§ **Task requirements**: Only a slice of the listing below is wanted. Retype the lines from the one containing "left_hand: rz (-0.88" through the one containing "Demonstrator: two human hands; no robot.", exactly, both ends included.
====== Source data
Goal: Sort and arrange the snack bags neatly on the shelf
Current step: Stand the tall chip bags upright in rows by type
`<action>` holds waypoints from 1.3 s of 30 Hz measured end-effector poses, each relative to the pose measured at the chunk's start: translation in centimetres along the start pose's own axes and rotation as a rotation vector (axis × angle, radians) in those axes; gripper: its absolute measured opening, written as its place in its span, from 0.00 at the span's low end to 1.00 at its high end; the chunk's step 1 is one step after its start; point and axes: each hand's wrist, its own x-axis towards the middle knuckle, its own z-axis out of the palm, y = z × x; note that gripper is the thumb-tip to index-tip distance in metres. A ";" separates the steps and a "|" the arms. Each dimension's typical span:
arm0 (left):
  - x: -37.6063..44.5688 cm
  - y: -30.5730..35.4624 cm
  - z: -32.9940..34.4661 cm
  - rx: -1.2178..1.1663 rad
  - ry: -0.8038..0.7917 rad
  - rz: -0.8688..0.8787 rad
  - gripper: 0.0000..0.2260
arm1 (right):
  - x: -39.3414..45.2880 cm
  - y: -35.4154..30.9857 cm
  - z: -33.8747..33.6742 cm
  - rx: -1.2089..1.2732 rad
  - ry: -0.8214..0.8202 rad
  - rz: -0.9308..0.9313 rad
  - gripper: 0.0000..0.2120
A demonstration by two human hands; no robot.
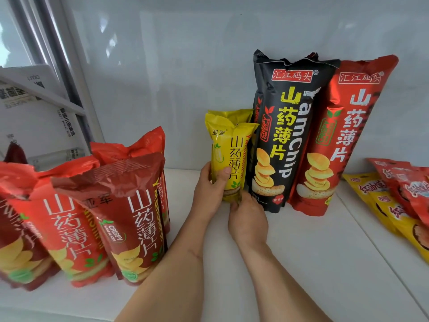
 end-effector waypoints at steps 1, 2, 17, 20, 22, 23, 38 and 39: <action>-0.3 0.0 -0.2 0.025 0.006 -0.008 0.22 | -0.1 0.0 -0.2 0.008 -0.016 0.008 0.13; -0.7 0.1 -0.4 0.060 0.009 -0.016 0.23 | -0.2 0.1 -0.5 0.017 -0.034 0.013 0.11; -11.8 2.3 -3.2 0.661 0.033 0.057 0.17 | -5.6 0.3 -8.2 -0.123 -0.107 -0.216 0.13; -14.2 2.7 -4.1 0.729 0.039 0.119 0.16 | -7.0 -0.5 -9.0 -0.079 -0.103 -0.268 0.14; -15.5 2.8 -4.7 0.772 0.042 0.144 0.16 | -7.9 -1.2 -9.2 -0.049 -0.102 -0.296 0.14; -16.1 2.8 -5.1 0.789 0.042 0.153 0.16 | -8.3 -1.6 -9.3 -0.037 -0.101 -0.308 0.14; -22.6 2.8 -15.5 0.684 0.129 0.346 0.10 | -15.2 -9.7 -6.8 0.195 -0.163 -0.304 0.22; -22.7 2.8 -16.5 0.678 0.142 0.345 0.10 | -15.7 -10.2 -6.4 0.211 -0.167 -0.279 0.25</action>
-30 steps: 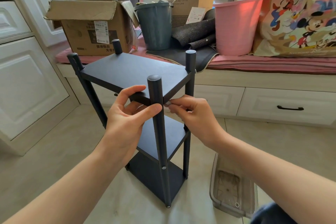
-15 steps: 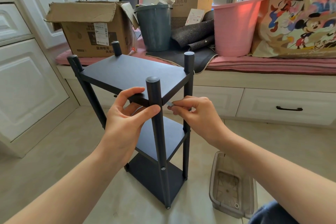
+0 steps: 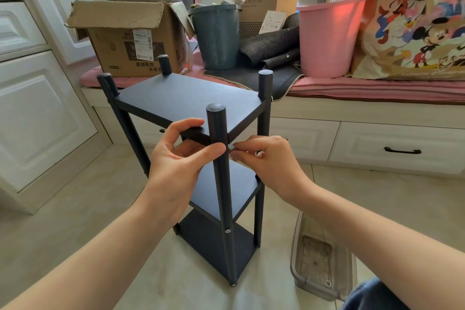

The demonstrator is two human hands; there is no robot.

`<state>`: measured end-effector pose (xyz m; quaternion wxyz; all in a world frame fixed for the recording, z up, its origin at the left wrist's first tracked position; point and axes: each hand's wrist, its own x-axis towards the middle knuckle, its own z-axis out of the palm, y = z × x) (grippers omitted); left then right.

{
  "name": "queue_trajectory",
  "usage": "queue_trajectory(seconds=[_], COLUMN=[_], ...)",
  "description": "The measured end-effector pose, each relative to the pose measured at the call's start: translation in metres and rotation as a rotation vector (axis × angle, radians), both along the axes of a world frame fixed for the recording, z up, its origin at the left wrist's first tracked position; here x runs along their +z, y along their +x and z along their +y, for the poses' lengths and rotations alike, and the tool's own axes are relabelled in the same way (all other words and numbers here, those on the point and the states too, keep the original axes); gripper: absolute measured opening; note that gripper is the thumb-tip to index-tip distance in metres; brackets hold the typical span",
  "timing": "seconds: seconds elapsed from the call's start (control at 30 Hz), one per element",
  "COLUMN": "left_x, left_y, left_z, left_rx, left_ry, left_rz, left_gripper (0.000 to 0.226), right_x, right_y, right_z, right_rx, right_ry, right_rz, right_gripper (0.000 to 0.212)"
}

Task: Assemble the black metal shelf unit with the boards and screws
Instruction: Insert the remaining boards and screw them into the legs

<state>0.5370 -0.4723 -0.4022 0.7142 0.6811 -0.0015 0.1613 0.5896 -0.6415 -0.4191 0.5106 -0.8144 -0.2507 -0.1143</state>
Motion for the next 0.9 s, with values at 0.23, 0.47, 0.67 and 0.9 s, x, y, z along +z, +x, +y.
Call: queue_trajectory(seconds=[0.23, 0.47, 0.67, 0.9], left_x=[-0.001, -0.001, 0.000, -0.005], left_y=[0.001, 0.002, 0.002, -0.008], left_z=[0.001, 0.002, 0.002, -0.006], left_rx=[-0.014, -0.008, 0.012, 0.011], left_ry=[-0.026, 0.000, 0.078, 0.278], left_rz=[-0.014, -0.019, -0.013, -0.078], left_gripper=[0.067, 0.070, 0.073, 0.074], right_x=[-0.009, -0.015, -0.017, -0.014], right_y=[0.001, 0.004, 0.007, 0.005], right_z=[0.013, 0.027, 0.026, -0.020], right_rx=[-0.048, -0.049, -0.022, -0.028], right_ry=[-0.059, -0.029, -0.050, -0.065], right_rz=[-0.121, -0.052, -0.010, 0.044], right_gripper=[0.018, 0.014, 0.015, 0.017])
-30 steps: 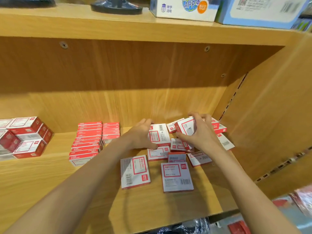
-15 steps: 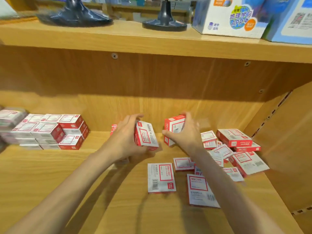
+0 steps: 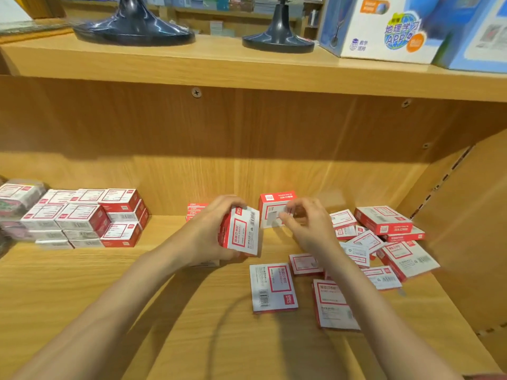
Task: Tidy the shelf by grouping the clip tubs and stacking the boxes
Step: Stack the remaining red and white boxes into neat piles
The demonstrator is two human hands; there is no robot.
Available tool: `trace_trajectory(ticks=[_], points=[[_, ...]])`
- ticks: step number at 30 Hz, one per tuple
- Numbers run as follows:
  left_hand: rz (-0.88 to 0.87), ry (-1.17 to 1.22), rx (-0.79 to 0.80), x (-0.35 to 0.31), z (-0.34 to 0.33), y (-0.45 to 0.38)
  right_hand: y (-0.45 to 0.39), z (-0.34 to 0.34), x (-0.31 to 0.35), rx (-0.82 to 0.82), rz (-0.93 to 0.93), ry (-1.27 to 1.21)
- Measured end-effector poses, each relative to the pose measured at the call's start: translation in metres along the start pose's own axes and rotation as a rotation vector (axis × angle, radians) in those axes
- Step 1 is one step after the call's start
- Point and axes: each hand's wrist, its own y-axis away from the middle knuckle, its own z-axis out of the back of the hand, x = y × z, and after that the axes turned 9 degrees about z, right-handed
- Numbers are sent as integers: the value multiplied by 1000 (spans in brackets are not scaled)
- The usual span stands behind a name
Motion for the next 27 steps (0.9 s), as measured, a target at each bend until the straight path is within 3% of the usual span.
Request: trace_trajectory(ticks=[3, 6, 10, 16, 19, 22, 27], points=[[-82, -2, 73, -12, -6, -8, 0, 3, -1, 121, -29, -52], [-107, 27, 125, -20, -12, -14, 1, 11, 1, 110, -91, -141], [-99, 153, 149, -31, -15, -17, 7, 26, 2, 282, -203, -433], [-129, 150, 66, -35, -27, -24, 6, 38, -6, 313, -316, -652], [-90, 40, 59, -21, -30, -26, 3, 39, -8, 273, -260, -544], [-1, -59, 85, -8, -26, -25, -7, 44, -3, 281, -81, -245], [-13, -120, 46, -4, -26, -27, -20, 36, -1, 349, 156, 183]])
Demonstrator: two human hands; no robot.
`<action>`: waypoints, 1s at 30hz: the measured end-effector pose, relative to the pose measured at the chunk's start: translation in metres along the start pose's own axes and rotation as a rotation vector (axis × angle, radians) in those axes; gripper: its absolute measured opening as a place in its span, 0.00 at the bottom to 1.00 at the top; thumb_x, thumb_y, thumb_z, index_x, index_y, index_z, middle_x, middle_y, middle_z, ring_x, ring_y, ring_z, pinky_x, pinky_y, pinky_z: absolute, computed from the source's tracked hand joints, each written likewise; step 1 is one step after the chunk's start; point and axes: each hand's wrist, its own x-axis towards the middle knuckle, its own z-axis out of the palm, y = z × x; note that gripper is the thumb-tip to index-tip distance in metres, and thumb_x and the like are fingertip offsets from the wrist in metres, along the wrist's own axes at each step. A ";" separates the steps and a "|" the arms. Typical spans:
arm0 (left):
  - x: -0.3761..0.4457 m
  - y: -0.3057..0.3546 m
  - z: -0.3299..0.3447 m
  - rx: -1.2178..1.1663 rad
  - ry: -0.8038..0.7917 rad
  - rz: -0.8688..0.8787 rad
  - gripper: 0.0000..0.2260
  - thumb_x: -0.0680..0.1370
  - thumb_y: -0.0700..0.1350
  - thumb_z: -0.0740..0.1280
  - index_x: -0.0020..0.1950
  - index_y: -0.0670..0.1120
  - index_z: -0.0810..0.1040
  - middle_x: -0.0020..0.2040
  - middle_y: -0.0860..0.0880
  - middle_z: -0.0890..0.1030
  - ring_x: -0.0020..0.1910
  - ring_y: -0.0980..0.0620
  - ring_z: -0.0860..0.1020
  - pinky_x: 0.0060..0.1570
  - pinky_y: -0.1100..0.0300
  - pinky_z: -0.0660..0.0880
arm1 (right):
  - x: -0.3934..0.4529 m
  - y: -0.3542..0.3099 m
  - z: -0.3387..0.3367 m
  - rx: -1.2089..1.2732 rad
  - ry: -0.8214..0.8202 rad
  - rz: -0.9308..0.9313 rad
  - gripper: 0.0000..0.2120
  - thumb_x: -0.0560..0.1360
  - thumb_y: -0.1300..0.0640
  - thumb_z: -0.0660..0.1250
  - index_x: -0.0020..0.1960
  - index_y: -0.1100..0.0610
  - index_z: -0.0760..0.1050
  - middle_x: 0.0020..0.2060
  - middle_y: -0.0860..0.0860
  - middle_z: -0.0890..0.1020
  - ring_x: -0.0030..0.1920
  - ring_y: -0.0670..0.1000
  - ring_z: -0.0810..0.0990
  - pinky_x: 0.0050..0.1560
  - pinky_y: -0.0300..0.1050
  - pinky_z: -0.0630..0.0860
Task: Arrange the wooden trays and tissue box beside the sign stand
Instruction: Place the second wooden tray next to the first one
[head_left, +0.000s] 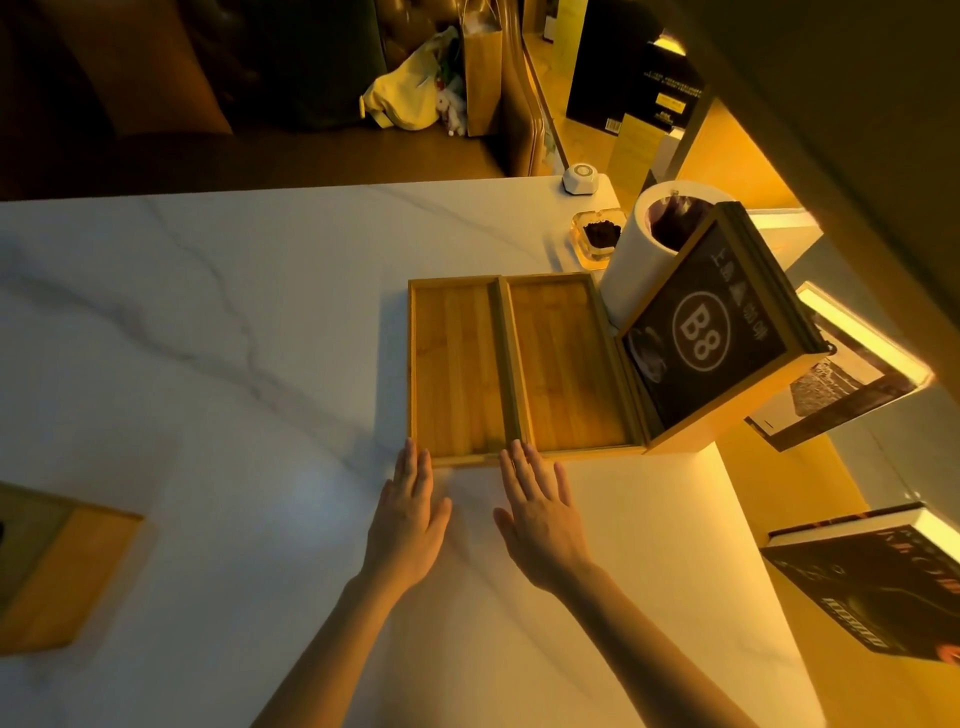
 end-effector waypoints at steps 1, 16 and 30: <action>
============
§ **Answer space**:
  left_hand: rz (-0.88 to 0.87), ry (-1.17 to 1.22), rx (-0.79 to 0.80), x (-0.35 to 0.31), z (-0.34 to 0.33), y (-0.45 to 0.38)
  right_hand: y (-0.45 to 0.39), z (-0.34 to 0.34), x (-0.31 to 0.35), rx (-0.82 to 0.82), rz (-0.93 to 0.93), ry (-1.27 to 1.21)
- Measured end-effector poses, each relative to the pose measured at the call's start: translation in metres along the start pose's own axes and rotation as a rotation vector (axis × angle, radians) in those axes
- Step 1 is one step after the call's start
- Point and axes: each hand's wrist, its own y-axis away from the middle knuckle, its own z-axis out of the back of the hand, x = y × z, and after that the axes turned 9 degrees about z, right-handed
- Numbers are sent as integers: the value multiplied by 1000 (spans in brackets are not scaled)
- The usual span stands behind a name
Motion for the next 27 steps (0.9 s), as measured, a target at each bend until the straight path is within 3% of the usual span.
Request: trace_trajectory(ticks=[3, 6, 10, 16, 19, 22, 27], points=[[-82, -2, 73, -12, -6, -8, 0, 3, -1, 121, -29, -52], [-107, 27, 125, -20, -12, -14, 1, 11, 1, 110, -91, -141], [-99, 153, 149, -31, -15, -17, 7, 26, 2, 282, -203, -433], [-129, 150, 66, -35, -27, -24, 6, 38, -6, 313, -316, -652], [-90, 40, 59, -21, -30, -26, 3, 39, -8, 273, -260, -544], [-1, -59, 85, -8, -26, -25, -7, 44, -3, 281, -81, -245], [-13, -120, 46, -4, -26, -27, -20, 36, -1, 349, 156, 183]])
Demonstrator: two human hands; no robot.

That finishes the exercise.